Directions for this task:
Below is a listing with pictures in it; transcribe exactly the lines from the one that has "In this document the" through the one that has "The record takes the form shown in this example: (139, 121)", and omit those pictures.

Data to use:
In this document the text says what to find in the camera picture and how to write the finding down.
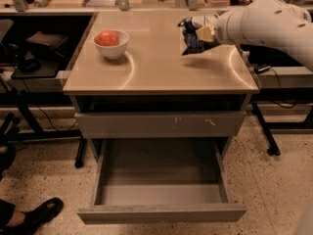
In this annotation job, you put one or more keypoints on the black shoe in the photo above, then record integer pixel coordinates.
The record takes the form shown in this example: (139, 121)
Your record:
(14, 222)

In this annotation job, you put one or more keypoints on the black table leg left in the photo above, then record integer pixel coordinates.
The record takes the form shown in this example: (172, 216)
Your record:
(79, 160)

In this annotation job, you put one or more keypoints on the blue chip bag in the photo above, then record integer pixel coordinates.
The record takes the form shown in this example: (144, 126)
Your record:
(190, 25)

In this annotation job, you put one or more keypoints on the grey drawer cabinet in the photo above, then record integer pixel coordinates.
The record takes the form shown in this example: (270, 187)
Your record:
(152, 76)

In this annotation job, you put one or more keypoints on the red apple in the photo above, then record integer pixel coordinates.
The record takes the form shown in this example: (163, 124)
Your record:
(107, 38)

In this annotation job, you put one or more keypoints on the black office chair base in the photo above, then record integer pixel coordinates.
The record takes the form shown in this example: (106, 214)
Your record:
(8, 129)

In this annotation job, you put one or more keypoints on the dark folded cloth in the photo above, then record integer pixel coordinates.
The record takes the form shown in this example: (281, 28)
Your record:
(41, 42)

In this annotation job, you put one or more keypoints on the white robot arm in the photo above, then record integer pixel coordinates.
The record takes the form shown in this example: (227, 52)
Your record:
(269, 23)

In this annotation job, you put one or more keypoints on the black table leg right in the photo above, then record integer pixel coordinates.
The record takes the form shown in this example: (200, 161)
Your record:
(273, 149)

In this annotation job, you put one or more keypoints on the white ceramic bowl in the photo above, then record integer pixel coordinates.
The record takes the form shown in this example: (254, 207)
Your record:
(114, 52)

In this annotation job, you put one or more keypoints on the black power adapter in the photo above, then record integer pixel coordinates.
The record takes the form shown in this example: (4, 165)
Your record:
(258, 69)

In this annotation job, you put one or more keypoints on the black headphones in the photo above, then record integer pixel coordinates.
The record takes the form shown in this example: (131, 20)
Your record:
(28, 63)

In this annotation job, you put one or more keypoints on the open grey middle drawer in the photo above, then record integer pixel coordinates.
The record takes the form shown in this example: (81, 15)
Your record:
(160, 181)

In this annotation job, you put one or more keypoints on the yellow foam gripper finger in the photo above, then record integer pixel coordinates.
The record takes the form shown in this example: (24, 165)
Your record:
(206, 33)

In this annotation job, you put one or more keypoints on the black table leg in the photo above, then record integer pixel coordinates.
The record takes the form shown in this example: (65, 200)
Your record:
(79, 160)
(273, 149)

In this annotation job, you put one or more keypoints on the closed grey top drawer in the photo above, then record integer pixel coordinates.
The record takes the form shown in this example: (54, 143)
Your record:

==

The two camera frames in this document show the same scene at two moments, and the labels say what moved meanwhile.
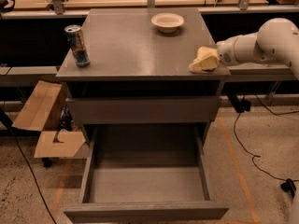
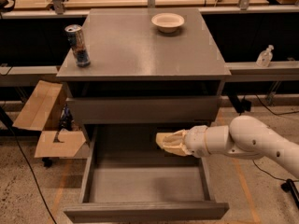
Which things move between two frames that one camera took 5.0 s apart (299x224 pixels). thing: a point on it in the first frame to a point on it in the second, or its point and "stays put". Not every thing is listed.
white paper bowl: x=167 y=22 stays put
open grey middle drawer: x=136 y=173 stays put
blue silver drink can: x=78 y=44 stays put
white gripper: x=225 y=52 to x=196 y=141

Answer for this exercise:
In this document the text says what to find in the camera picture and how to write the finding down.
In this annotation job, you put one or more keypoints on the black shoe in the photo above, then record integer pixel coordinates.
The record takes the form shown in this example: (139, 121)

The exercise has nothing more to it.